У меня не было фотографий моей маленькой девочки, приходилось довольствоваться множеством изображений Лилиан (а иногда Дороти) Гиш. Они были куда очаровательнее Клары Боу или Глории Свенсон. Всего через несколько лет мы потеряли «Сердце нации», а взамен получили «Самую горячую джазовую крошку в городе». Я молился, чтобы моя little shvester, mayn meydl, mayn metsie, не огрубела и не изменилась под влиянием тяжелых жизненных обстоятельств. Судя по ее письмам, она осталась той же самой восхитительной Mädchen из моих грез, моей неизменной доченькой; милой хозяйкой моего mazl
[306]. И все же она слишком долго прожила в сени Ватикана. Мне известны уловки иезуитов. Они могут протащить грех в рай, если Г. Дж. Уэллс расскажет им, как построить его zeygermashin
[307]. Помоги нам Бог, если они станут инженерами. Тогда мы увидим их zindmashin!

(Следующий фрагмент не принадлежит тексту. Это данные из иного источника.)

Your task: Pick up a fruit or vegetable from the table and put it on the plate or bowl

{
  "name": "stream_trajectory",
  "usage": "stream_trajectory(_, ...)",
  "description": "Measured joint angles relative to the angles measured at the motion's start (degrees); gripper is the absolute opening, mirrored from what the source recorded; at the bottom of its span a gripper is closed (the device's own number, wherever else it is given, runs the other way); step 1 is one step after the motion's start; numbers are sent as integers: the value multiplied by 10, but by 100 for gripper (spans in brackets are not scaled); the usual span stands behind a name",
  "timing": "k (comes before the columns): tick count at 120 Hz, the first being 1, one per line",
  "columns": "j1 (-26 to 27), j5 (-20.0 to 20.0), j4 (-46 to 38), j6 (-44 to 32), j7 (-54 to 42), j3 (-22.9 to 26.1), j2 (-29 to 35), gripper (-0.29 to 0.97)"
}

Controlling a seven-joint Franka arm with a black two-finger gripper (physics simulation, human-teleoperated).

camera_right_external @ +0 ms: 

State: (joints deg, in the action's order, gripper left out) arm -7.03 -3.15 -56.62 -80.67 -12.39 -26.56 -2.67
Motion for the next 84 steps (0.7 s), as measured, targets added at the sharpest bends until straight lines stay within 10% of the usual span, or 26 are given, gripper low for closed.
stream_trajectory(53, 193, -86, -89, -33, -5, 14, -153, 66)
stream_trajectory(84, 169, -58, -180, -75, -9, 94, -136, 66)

[308] Возможно, Эсме стала циничной. А как могло быть иначе – она ведь так долго копила деньги, а потом их украли, в тот самый момент, когда они были нужнее всего? Мне знакомы подобные чувства. И все-таки я боролся с цинизмом, сохранял свой идеализм, несмотря ни на что. Я был уверен, что моя сестра, мое альтер эго, столь же успешно отстояла свою невинность. Скоро мы будем вместе, мы сможем продолжить наш zukhn
[309], этот священный поиск чистоты, которую мы знали в Киеве, спокойствия, которое некогда заполняло наши сердца, zilber
[310] ясной мысли. Iber morgn du vest kumen
[311]. Я верил, но, как говорится, вера моя не была тверда. Я тосковал, я ждал доказательств. Здесь прошли золотые годы моей жизни – здесь, в Калифорнии. Я, всегда любивший серебро, понял ценность золота. В солнечном свете есть чистота, о которой я не догадывался, пока не приехал в Лос-Анджелес. Я знаю, что Карфаген боится серебра и полагается на золото, но не хочу осуждать сам металл. Я мечтал о нашем соединении: чистота моего интеллекта сольется с чистотой ее плоти. Я старательно считал дни.